González Rizo dice que pueden ser apreciadas a nivel de tierra como pequeños islotes en las orillas, pero que por medio de fotografía aérea es posible observar una retícula casi perfecta de este sistema constructivo.

“En el Valle de México, y aún en Xochimilco, se construyeron chinampas que le quitan terreno al agua; es decir, crearon islas artificiales dentro del agua. El sistema de Magdalena es muy diferente porque se construyeron chinampas acumulando sedimentos, no en el lago, sino en la orilla; entonces, era como crecer el terreno de la laguna hacia la ribera. Se usaban pilotes de madera y había irrigación por gravedad”, informa.

El arqueólogo recuerda que la cultura Teuchitlán desapareció hacia el año 450 después de Cristo. “Aún no se saben las causas del declive, pero en el registro arqueológico se percibe un cambio cultural marcado. El arqueólogo Phil Weighand (quien investigó a esta cultura) decía que era lo equivalente a la Conquista española, porque después de la tradición Teuchitlán cambió todo: desde la cerámica y sistema constructivos, hasta cómo enterraban a sus muertos”.

Falta coordinación para salvaguardar

En la declaratoria difundida por el Periódico Oficial del Estado de Jalisco se detalla el polígono de la exlaguna de Magdalena; en el croquis se muestra que cercano a los linderos del área están la autopista Guadalajara-Tepic y la calle Manuel Carrillo, zona donde también se cultiva, y que por ello podría haber afectación a las chinampas.

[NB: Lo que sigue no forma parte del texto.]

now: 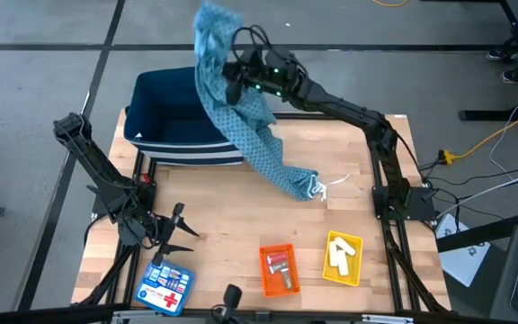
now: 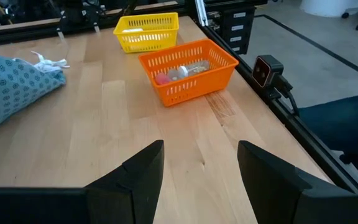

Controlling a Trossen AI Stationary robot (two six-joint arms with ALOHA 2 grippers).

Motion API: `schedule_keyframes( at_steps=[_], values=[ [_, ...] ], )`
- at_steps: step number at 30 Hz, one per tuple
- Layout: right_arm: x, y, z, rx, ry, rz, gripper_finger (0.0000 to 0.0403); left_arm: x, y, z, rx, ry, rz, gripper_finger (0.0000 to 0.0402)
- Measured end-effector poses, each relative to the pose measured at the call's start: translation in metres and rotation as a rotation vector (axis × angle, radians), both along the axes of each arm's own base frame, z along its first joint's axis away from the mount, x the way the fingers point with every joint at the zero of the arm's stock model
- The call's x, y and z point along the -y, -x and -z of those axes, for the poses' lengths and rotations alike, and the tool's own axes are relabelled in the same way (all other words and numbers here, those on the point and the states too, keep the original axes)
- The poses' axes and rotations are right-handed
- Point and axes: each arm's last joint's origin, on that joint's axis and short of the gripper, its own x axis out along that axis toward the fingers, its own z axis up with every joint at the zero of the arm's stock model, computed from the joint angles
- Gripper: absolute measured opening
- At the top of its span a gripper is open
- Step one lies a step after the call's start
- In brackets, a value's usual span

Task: Pick & Place Medicine items
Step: Put the patient gown into the blue bin

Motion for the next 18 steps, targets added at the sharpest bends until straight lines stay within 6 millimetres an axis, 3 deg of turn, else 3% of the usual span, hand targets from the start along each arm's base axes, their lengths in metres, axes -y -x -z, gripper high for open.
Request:
schedule_keyframes(
  at_steps=[5,8,11,18],
  values=[
    [-0.001,-0.005,0.010,-0.033,-0.053,-0.151,0.0006,0.000,0.000,0.000,0.000,-0.001,0.000,0.0200],
    [-0.001,-0.010,0.026,-0.110,-0.106,-0.202,0.0026,0.000,0.000,0.000,0.000,-0.001,0.000,0.0200],
    [-0.001,-0.012,0.034,-0.154,-0.128,-0.185,0.0077,0.000,0.000,0.000,0.000,0.000,0.000,0.0200],
    [-0.002,-0.011,0.029,-0.143,-0.087,-0.074,0.0224,0.000,0.000,0.000,-0.002,0.007,-0.003,0.0200]
  ],
)
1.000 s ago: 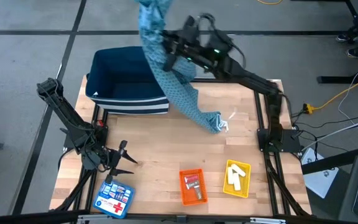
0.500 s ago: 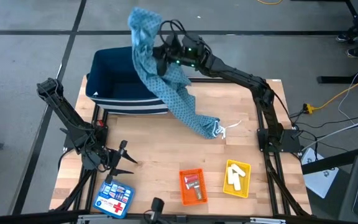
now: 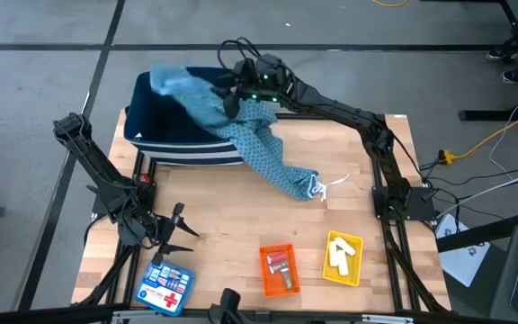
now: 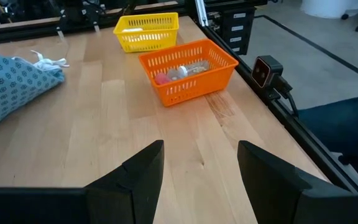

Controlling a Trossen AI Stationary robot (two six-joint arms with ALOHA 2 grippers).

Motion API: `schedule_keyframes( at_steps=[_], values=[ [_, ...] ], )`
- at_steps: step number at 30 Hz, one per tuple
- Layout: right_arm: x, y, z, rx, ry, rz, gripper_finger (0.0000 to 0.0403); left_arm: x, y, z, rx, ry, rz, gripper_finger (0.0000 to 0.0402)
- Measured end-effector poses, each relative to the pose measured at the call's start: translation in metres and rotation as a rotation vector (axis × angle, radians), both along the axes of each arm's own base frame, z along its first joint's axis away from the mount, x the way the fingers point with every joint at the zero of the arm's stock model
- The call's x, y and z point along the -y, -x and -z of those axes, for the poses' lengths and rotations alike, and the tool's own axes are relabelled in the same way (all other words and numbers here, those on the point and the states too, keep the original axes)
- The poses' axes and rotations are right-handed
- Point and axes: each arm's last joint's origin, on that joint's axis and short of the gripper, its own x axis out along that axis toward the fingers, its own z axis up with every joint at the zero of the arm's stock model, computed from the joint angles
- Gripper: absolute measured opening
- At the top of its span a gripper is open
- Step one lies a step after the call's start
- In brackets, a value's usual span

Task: Pick & Place Medicine items
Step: Put the patient gown into the blue bin

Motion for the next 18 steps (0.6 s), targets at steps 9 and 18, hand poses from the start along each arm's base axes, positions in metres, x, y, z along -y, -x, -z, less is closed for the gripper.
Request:
schedule_keyframes(
  at_steps=[9,18],
  values=[
    [-0.018,0.018,-0.048,0.171,0.111,-0.015,0.0314,0.000,0.000,0.001,-0.011,0.010,0.012,0.0200],
    [-0.067,0.080,-0.084,-0.184,0.134,0.053,0.0297,0.000,0.000,0.001,-0.014,0.018,0.011,0.0200]
  ],
)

“Había una inquietud por parte del gobierno municipal de que los ejidatarios del municipio dieran una concesión de las tierras de la exlaguna para la creación de un parque eólico justo en la zona de las chinampas, sobre las que hay derecho de posesión como ejido”.

Señala que aunque ya existe la declaratoria estatal, aún hace falta una política pública de protección, situación que no se ha logrado en la mayoría de las zonas arqueológicas de Jalisco, como los casos de El Grillo, La Coronilla y Los Padres, en Zapopan.

“Pensamos hablar con el INAH Jalisco para que también valide la poligonal, que den el visto bueno para que den seguimiento a cualquier situación que pueda ocurrir dentro de la zona. En lo municipal, falta regularizar el uso de suelo, que se incluya en los planes parciales. Ahí la agricultura mecanizada y la construcción estarían prohibidas”, subraya.

Declara que el mayor obstáculo es que los propios habitantes de la zona desconocen su pasado prehispánico, lo que provoca que no haya interés por proteger. “Aún falta difusión y necesitamos ver un verdadero uso del área. La zona de la laguna está muy abandonada, la gente del pueblo no va a ella aunque está cerca”, lamenta.

Entre las propuestas que podrían regresar la identidad a los lugareños, asegura, está la difusión de talleres de permacultura, inspirada en la zona chinampera.